WORK ITEM
Restate verbatim the span of lines below between the line with "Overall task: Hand" and the line with "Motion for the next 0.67", including those two lines, and only that span.

Saved data entries:
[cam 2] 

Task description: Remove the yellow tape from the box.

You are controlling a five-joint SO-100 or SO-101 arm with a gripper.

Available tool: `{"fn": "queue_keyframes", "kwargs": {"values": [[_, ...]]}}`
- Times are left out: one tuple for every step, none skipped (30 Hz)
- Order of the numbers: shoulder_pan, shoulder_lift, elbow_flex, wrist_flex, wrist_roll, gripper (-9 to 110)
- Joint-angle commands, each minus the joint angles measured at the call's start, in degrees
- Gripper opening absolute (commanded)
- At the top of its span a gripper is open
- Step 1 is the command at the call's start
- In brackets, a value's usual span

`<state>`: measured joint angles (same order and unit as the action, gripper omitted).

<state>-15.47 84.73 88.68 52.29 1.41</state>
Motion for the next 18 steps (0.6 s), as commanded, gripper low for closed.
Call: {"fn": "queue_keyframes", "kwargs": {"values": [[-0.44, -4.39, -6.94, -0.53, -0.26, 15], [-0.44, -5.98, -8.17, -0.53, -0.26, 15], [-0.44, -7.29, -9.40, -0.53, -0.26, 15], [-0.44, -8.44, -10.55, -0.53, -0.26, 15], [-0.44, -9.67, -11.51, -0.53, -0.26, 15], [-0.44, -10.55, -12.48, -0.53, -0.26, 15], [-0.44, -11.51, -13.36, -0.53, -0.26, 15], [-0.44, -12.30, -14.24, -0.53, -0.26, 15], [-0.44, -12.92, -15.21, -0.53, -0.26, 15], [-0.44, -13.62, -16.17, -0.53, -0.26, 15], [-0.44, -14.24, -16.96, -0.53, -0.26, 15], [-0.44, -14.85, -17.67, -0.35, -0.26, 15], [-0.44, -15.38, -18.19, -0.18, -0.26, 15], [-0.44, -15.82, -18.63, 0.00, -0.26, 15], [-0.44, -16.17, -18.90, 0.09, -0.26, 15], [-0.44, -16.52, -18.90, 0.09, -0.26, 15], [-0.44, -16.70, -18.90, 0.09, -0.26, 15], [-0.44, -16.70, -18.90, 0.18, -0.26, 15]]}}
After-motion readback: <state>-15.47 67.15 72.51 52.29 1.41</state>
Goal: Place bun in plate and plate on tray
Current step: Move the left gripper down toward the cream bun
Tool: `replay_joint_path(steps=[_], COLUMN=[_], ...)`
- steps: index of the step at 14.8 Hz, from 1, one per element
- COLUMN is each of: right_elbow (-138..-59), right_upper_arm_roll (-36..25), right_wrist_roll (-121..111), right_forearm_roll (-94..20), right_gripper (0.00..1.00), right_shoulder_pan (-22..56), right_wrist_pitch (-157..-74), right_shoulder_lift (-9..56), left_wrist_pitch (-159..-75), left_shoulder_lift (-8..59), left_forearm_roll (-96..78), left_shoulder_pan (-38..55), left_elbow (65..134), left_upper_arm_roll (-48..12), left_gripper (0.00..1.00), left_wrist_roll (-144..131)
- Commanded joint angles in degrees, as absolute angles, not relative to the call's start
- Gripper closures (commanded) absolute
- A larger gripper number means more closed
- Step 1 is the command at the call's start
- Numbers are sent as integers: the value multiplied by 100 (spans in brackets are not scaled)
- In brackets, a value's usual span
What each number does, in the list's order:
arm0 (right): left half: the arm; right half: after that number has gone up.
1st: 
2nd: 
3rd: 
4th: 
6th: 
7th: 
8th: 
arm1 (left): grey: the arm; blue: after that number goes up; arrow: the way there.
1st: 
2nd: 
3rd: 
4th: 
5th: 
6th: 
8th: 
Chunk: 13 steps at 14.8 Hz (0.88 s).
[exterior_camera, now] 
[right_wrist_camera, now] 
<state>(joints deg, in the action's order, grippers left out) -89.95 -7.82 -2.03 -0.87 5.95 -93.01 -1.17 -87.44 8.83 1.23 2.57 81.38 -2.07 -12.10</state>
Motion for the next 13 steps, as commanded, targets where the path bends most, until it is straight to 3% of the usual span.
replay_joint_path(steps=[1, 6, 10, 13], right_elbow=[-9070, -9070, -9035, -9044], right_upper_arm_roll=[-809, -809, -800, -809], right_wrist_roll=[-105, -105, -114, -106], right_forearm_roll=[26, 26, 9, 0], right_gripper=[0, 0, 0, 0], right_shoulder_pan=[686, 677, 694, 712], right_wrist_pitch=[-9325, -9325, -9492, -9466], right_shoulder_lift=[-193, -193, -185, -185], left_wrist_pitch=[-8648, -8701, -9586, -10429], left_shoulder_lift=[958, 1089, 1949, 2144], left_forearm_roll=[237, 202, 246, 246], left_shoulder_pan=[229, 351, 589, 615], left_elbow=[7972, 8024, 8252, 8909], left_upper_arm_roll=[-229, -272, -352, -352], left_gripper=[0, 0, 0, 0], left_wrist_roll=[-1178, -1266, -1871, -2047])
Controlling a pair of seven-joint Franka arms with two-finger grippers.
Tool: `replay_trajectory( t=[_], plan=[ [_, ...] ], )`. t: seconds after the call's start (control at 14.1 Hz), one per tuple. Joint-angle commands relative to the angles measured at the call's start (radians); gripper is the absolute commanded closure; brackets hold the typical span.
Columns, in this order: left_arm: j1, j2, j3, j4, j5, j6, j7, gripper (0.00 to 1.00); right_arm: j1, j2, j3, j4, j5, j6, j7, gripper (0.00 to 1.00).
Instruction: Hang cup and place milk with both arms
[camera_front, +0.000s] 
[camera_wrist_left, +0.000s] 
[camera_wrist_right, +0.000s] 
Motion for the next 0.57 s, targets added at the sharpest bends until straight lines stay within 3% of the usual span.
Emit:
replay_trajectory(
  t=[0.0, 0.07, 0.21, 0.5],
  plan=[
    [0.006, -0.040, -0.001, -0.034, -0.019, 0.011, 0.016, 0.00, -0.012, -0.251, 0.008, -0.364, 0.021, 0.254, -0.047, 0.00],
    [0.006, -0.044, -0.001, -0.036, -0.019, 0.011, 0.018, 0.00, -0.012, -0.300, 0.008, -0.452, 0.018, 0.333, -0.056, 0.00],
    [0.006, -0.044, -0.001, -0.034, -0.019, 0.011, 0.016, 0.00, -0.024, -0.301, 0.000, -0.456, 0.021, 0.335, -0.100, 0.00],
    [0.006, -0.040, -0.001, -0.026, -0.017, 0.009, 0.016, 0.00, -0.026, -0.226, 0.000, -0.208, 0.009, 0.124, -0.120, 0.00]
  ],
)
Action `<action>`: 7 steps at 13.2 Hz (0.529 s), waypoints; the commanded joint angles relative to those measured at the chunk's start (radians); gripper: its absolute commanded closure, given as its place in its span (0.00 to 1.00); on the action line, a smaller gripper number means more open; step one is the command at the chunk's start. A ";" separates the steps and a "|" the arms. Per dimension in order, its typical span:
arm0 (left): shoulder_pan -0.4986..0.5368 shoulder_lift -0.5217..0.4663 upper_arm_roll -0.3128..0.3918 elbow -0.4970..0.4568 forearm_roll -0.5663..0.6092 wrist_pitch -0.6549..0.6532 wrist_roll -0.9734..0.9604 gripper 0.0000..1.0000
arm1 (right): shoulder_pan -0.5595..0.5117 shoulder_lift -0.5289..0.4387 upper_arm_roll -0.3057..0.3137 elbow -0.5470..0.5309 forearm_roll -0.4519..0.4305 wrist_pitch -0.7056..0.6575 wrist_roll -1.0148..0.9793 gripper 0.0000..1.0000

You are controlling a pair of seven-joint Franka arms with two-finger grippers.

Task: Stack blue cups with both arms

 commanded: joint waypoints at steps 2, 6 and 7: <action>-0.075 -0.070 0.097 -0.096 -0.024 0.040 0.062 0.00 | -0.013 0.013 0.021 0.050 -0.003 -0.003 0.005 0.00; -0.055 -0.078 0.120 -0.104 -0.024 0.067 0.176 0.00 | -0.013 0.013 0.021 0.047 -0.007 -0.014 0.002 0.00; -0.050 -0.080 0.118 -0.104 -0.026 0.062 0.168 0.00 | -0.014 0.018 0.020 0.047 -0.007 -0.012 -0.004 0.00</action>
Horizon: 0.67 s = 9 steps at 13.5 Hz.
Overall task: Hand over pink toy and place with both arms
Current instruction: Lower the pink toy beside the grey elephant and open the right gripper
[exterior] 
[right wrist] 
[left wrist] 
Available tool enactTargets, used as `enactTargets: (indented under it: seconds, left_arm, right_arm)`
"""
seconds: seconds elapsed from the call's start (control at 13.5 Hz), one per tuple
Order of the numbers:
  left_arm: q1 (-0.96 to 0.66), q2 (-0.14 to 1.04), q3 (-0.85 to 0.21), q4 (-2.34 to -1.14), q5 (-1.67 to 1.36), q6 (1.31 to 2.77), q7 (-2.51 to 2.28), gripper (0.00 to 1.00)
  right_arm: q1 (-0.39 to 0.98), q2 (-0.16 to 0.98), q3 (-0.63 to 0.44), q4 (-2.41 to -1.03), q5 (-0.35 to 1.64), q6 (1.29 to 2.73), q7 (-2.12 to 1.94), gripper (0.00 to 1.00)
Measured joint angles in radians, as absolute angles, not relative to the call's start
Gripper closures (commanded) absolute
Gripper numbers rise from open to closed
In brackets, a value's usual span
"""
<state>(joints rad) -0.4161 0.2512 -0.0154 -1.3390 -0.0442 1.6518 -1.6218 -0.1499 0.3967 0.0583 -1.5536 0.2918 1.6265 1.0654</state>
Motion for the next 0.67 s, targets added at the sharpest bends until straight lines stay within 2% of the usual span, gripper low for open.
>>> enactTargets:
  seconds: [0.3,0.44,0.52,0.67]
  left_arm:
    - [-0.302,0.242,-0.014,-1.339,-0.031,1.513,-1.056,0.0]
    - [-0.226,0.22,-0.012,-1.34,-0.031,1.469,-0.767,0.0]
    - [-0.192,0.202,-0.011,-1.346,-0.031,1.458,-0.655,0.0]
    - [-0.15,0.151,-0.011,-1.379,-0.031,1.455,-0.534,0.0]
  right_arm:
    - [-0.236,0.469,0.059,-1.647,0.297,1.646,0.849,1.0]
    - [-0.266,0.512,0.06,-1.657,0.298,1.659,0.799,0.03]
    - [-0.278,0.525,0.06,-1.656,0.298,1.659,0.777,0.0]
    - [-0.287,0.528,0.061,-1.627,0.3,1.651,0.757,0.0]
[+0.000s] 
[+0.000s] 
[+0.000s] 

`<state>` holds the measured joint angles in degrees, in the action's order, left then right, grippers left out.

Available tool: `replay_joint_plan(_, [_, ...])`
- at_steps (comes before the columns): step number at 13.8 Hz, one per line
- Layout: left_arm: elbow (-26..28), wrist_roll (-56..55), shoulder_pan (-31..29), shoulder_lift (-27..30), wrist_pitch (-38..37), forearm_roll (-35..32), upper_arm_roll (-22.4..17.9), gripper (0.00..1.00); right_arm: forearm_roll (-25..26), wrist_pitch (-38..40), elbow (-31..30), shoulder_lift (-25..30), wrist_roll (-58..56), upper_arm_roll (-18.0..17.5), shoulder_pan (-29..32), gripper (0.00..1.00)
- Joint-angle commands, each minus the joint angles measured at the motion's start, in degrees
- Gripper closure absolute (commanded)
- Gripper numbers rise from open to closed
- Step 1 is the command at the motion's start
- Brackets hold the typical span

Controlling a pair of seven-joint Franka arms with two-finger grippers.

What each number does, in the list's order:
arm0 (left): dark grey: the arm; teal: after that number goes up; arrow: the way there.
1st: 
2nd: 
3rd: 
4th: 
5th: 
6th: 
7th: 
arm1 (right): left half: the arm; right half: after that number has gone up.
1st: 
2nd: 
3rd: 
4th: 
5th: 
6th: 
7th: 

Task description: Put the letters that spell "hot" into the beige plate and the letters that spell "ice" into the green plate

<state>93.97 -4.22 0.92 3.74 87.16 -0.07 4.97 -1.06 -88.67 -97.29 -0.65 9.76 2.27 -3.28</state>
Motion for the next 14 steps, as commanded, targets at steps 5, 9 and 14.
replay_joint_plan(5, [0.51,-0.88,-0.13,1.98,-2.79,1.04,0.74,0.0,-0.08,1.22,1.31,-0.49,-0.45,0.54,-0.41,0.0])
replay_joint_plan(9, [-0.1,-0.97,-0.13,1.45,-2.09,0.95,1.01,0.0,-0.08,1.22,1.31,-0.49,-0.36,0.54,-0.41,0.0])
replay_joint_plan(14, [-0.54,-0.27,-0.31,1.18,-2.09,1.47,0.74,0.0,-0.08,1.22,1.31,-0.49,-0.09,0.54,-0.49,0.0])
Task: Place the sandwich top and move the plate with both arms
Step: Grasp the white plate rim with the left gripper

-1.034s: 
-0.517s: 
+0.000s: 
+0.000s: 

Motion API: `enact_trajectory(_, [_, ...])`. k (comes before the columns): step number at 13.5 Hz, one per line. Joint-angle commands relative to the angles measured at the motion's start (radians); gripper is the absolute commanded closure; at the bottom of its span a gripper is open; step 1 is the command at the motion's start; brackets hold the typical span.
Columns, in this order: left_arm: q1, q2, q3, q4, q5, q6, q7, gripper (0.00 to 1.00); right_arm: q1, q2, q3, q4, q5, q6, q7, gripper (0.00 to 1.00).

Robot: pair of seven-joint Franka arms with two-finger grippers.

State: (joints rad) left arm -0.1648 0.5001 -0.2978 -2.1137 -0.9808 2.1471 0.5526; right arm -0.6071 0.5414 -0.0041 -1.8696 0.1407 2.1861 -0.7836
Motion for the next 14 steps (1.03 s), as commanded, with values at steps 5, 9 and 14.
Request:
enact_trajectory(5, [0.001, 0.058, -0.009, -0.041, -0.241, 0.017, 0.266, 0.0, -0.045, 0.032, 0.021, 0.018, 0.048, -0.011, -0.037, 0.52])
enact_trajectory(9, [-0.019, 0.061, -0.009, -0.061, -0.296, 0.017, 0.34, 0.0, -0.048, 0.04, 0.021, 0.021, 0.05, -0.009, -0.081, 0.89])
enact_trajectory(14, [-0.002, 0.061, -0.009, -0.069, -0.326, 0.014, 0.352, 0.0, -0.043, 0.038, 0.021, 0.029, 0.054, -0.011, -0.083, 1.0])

REPLY
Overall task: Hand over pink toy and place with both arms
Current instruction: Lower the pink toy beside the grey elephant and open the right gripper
[exterior] 
[right wrist] 
[left wrist] 
Available tool enactTargets, used as `enactTargets: (indented under it: seconds, left_arm, right_arm)`
"""
seconds: seconds elapsed from the call's start (control at 13.5 Hz), one per tuple
Order of the numbers:
  left_arm: q1 (-0.96 to 0.66), q2 (-0.14 to 1.04), q3 (-0.85 to 0.21), q4 (-2.34 to -1.14), q5 (-1.67 to 1.36), q6 (1.31 to 2.77), q7 (-2.51 to 2.28), gripper (0.00 to 1.00)
  right_arm: q1 (-0.39 to 0.98), q2 (-0.16 to 0.98), q3 (-0.63 to 0.44), q4 (-2.41 to -1.03), q5 (-0.35 to 1.64), q6 (1.29 to 2.73), q7 (-2.12 to 1.94), gripper (0.00 to 1.00)
Measured joint angles in radians, as absolute angles, not relative to the call's start
Gripper closures (commanded) absolute
Gripper numbers rise from open to closed
In brackets, a value's usual span
"""
<state>(joints rad) -0.4161 0.2512 -0.0154 -1.3390 -0.0442 1.6518 -1.6218 -0.1499 0.3967 0.0583 -1.5536 0.2918 1.6265 1.0654</state>
Motion for the next 0.67 s, targets added at the sharpest bends until straight lines stay within 2% of the usual span, gripper low for open.

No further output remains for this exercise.